(The data Opens)

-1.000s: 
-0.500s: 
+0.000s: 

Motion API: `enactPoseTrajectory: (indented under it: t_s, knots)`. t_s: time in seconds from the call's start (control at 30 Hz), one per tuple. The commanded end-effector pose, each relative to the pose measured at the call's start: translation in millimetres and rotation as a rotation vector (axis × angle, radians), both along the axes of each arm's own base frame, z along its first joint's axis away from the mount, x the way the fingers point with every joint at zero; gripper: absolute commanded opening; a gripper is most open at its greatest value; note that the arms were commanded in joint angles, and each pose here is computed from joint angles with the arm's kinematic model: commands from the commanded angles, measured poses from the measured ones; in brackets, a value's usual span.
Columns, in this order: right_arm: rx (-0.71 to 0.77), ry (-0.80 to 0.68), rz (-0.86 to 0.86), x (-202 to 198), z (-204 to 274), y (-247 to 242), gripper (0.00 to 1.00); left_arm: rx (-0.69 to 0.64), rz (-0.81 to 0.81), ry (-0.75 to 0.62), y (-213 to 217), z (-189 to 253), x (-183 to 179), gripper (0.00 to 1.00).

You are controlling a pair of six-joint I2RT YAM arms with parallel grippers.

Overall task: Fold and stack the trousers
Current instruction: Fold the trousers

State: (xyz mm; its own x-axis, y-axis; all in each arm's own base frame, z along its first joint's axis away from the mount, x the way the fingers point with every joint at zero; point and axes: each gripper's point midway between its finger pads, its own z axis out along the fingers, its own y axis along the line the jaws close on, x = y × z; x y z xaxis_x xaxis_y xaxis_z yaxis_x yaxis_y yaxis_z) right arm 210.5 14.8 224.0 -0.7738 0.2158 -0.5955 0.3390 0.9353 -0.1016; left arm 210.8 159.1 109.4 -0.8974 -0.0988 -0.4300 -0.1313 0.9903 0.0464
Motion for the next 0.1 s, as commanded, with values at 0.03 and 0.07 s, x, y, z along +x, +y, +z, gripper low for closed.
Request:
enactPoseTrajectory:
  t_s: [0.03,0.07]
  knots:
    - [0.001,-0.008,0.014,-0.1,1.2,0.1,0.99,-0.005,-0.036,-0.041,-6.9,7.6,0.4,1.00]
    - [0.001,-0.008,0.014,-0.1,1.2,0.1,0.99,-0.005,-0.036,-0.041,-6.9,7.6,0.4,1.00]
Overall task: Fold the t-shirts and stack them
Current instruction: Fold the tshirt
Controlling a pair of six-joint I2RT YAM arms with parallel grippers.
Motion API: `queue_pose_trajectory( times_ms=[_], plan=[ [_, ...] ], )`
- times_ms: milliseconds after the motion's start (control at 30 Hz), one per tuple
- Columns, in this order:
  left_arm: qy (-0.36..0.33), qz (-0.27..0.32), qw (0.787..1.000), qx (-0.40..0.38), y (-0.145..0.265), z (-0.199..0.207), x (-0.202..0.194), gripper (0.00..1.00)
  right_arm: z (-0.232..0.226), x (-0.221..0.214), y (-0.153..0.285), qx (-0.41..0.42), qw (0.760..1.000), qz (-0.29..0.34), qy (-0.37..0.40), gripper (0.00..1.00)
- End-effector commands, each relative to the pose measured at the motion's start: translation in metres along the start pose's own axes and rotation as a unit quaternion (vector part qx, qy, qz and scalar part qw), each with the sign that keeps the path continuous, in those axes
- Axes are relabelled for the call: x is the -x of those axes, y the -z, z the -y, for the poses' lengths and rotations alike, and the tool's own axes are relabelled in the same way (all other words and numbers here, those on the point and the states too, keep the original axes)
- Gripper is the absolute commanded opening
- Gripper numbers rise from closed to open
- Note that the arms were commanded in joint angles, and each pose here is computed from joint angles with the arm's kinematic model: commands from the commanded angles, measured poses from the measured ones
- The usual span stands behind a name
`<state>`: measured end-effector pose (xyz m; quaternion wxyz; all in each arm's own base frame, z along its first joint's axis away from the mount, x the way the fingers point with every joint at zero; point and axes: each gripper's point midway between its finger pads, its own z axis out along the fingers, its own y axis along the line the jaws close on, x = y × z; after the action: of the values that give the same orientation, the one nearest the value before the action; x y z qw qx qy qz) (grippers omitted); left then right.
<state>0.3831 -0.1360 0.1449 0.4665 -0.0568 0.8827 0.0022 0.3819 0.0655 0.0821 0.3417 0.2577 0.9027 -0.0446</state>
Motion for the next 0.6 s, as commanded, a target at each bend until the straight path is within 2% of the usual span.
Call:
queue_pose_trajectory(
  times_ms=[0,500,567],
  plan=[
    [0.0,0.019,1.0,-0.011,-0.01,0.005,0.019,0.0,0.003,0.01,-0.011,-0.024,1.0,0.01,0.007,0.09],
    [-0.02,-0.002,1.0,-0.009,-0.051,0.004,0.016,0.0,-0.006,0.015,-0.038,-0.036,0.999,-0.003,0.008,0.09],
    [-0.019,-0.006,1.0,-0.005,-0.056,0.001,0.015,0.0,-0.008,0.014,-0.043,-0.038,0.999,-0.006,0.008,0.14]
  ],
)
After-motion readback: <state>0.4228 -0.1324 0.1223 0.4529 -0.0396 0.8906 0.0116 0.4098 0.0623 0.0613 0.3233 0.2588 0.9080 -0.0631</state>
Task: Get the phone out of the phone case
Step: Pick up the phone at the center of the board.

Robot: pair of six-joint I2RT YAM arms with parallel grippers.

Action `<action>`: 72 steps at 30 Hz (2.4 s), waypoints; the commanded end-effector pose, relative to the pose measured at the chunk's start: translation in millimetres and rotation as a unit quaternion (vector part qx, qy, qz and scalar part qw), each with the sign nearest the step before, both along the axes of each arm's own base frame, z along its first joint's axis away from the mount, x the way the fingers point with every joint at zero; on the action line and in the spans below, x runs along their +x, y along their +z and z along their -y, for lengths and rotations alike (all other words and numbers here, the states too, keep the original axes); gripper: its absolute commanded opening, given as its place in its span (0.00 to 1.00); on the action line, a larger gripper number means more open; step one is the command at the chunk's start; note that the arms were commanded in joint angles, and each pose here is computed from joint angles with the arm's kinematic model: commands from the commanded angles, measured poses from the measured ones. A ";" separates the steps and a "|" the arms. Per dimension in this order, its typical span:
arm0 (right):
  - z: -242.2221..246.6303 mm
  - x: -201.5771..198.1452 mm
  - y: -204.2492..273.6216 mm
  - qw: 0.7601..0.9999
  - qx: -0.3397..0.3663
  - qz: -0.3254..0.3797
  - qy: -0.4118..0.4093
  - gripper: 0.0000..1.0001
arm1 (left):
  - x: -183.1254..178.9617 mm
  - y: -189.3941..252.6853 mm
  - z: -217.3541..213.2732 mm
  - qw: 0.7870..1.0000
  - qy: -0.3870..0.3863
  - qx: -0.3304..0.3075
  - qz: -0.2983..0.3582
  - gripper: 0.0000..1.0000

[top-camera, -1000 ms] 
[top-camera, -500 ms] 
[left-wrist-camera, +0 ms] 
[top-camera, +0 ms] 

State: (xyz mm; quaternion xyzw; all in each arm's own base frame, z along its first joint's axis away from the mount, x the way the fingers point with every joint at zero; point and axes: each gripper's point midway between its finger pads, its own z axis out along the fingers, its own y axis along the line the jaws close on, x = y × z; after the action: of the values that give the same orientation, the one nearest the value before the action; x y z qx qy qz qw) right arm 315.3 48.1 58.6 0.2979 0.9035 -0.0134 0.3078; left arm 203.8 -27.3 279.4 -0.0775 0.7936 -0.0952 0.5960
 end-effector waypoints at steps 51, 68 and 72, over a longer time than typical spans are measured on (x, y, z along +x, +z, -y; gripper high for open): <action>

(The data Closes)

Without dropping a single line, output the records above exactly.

» **Task result**
-1.000s: 
-0.500s: 
+0.000s: 

Motion API: `enactPoseTrajectory: (indented under it: t_s, knots)`. t_s: time in seconds from the call's start (control at 30 Hz), one per tuple. The commanded end-effector pose, each relative to the pose measured at the call's start: translation in millimetres and rotation as a rotation vector (axis × angle, radians), both along the axes of each arm's own base frame, z along its first joint's axis away from the mount, x the way the fingers point with every joint at zero; gripper: absolute commanded opening; a gripper is most open at its greatest value; note that the arms were commanded in joint angles, and each pose here is computed from joint angles with the arm's kinematic model: commands from the commanded angles, measured poses from the measured ones; in brackets, a value's usual span.
Columns, in this order: right_arm: rx (-0.71 to 0.77), ry (-0.80 to 0.68), rz (-0.86 to 0.86), x (-202 to 198), z (-204 to 274), y (-247 to 242), gripper (0.00 to 1.00); left_arm: rx (-0.69 to 0.64), rz (-0.81 to 0.81), ry (-0.75 to 0.62), y (-213 to 217), z (-189 to 253), x (-183 to 179), gripper (0.00 to 1.00).

You are controlling a pair of six-joint I2RT YAM arms with parallel grippers.

Overall task: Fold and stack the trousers
Current instruction: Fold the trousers

State: (xyz mm; its own x-axis, y-axis; all in each arm's own base frame, z along its first joint's axis away from the mount, x the way the fingers point with every joint at zero; point and axes: each gripper's point midway between its finger pads, its own z axis out along the fingers, its own y axis along the line the jaws close on, x = y × z; x y z xaxis_x xaxis_y xaxis_z yaxis_x yaxis_y yaxis_z) right arm 210.5 14.8 224.0 -0.7738 0.2158 -0.5955 0.3390 0.9353 -0.1016; left arm 210.8 159.1 109.4 -0.8974 -0.0988 -0.4300 -0.1313 0.9903 0.0464
Motion for the next 0.1 s, as commanded, with values at 0.03 and 0.07 s, x, y, z along +x, +y, +z, gripper low for closed.
Request:
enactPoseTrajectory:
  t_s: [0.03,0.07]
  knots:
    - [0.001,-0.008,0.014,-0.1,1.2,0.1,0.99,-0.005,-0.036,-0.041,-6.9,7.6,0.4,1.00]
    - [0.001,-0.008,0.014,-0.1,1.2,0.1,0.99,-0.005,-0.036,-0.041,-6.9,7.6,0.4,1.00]
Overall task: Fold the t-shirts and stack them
Current instruction: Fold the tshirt
Controlling a pair of six-joint I2RT YAM arms with parallel grippers.
Motion API: `queue_pose_trajectory( times_ms=[_], plan=[ [_, ...] ], )`
- times_ms: milliseconds after the motion's start (control at 30 Hz), one per tuple
- Columns, in this order:
  left_arm: qy (-0.36..0.33), qz (-0.27..0.32), qw (0.787..1.000), qx (-0.40..0.38), y (-0.145..0.265), z (-0.199..0.207), x (-0.202..0.194), gripper (0.00..1.00)
  right_arm: z (-0.232..0.226), x (-0.221..0.214), y (-0.153..0.285), qx (-0.41..0.42), qw (0.760..1.000), qz (-0.29..0.34), qy (-0.37..0.40), gripper (0.00..1.00)
- End-effector commands, each relative to the pose measured at the motion's start: translation in metres along the start pose's own axes and rotation as a unit quaternion (vector part qx, qy, qz and scalar part qw), each with the sign that keeps the path continuous, in those axes
- Axes are relabelled for the call: x is the -x of those axes, y the -z, z the -y, for the poses' lengths and rotations alike, and the tool's own axes are relabelled in the same way (all other words and numbers here, those on the point and the states too, keep the original axes)
- Gripper is the absolute commanded opening
- Gripper numbers rise from closed to open
- Note that the arms were commanded in joint angles, and each pose here is computed from joint angles with the arm's kinematic model: commands from the commanded angles, measured poses from the measured ones
- The usual span stands behind a name
`<state>`: measured end-effector pose (xyz m; quaternion wxyz; all in each arm's own base frame, z along its first joint's axis away from the mount, x the way the fingers point with every joint at zero; point and axes: each gripper's point midway between its finger pads, its own z axis out along the fingers, its own y axis along the line the jaws close on, x = y × z; after the action: of the values that give the same orientation, the one nearest the value before the action; x y z qw qx qy qz) (grippers omitted); left then right.
<state>0.3831 -0.1360 0.1449 0.4665 -0.0568 0.8827 0.0022 0.3819 0.0655 0.0821 0.3417 0.2577 0.9027 -0.0446</state>
Motion for the next 0.6 s, as commanded, a target at each bend until the straight path is within 2% of the usual span.
Call:
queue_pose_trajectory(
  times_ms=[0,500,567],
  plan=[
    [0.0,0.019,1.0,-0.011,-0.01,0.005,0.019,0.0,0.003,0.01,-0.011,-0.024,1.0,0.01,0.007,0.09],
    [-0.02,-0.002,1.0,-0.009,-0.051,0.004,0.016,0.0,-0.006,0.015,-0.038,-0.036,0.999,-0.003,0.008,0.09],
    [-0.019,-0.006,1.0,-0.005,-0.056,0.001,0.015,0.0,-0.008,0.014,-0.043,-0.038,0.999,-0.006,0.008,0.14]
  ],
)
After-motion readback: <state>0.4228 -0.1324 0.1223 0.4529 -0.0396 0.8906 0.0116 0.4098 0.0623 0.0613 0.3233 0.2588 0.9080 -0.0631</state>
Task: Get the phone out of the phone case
Step: Pick up the phone at the center of the board.

Robot: pair of six-joint I2RT YAM arms with parallel grippers.

Action `<action>`: 72 steps at 30 Hz (2.4 s), waypoints; the commanded end-effector pose, relative to the pose measured at the chunk's start: translation in millimetres and rotation as a unit quaternion (vector part qx, qy, qz and scalar part qw), each with the sign nearest the step before, both along the axes of each arm's own base frame, z along its first joint's axis away from the mount, x the way the fingers point with every joint at zero; on the action line and in the spans below, x runs along their +x, y along their +z and z along their -y, for lengths and rotations alike (all other words and numbers here, the states too, keep the original axes); gripper: its absolute commanded opening, given as its place in its span (0.00 to 1.00); on the action line, a larger gripper number means more open; step one is the command at the chunk's start; note that the arms were commanded in joint angles, and each pose here is computed from joint angles with the arm's kinematic model: commands from the commanded angles, measured poses from the measured ones. A ";" separates the steps and a "|" the arms. Per dimension in this order, its typical span:
arm0 (right):
  - z: -242.2221..246.6303 mm
  - x: -201.5771..198.1452 mm
  - y: -204.2492..273.6216 mm
  - qw: 0.7601..0.9999
  - qx: -0.3397..0.3663
  - qz: -0.3254..0.3797
  - qy: -0.4118..0.4093
  - gripper: 0.0000..1.0001
arm1 (left):
  - x: -183.1254..178.9617 mm
  - y: -189.3941..252.6853 mm
  - z: -217.3541..213.2732 mm
  - qw: 0.7870..1.0000
  - qy: -0.3870..0.3863
  - qx: -0.3304..0.3075
  - qz: -0.2983..0.3582
  - gripper: 0.0000..1.0000

[top-camera, -1000 ms] 
[top-camera, -500 ms] 
[left-wrist-camera, +0 ms] 
[top-camera, +0 ms] 

State: (xyz mm; quaternion xyzw; all in each arm's own base frame, z along its first joint's axis away from the mount, x the way the fingers point with every joint at zero; point and axes: each gripper's point midway between its finger pads, its own z axis out along the fingers, its own y axis along the line the jaws close on, x = y × z; after the action: of the values that give the same orientation, the one nearest the value before the action; x y z qx qy qz qw) right arm 315.3 48.1 58.6 0.2979 0.9035 -0.0134 0.3078; left arm 203.8 -27.3 279.4 -0.0775 0.7936 -0.0952 0.5960
 end-effector waypoints at steps 51, 68 and 72, over a longer time than typical spans are measured on (x, y, z along +x, +z, -y; gripper high for open): <action>

The exercise requires nothing more.